Exercise |
Images are not part of the copy; write out the rest of the data exactly as given.
########
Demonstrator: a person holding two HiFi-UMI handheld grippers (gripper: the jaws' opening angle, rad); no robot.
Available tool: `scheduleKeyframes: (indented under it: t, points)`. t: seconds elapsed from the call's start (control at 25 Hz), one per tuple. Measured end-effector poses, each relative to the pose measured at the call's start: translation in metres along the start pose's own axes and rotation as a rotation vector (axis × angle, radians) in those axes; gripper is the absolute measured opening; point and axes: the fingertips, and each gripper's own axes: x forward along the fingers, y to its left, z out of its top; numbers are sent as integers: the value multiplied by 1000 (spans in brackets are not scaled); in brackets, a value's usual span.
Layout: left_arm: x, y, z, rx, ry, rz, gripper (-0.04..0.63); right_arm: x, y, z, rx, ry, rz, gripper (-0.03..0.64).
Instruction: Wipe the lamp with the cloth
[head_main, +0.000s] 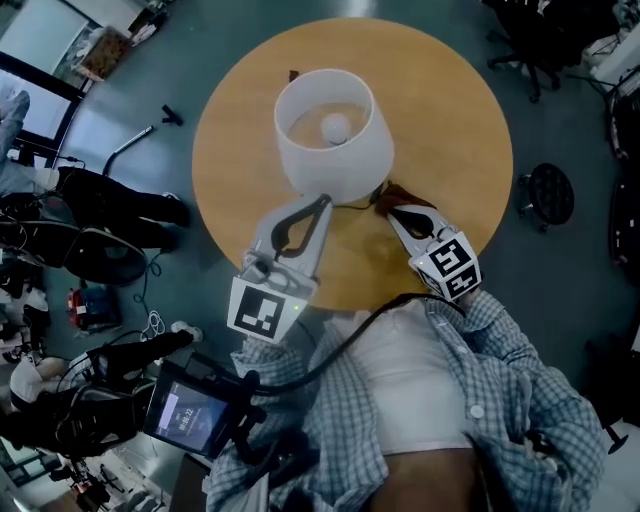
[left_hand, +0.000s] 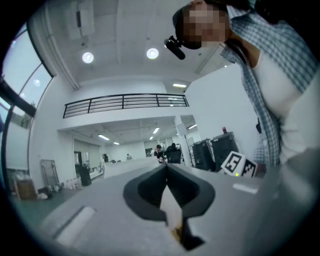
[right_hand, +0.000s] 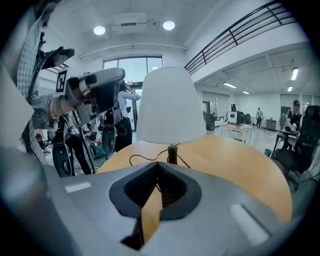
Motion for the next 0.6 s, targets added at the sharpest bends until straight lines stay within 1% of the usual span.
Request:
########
Your solution |
Demonstrator: a person holding two HiFi-UMI handheld grippers (gripper: the jaws' opening angle, rad); no robot.
Available tool: `scheduleKeyframes: (indented under it: t, points)`. t: seconds elapsed from the call's start (control at 25 Hz), one per tuple. Measured end-effector poses, each relative to the pose measured at the call's start: translation in metres along the start pose's own axes and rotation as a rotation vector (axis × angle, radians) in those axes; gripper is the absolute measured opening; point and axes: the fingertips, and each gripper's own axes: x forward along the fingers, y to its left, z out of its top; numbers are sent as integers: the value multiplied by 1000 (spans in brackets are not scaled); in brackets, a value's usual span.
Layout: left_arm: x, y, z, rx, ry, rz, gripper (-0.04..0.63); right_arm: x, y, z, rx, ry, rz, gripper (-0.03..0.64).
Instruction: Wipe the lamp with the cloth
[head_main, +0.000s] 
[left_hand, +0.000s] 
[right_hand, +0.000s] 
Motion for the next 0.6 s, targets added at the sharpest bends until straight lines stay within 1% of the usual span.
Request:

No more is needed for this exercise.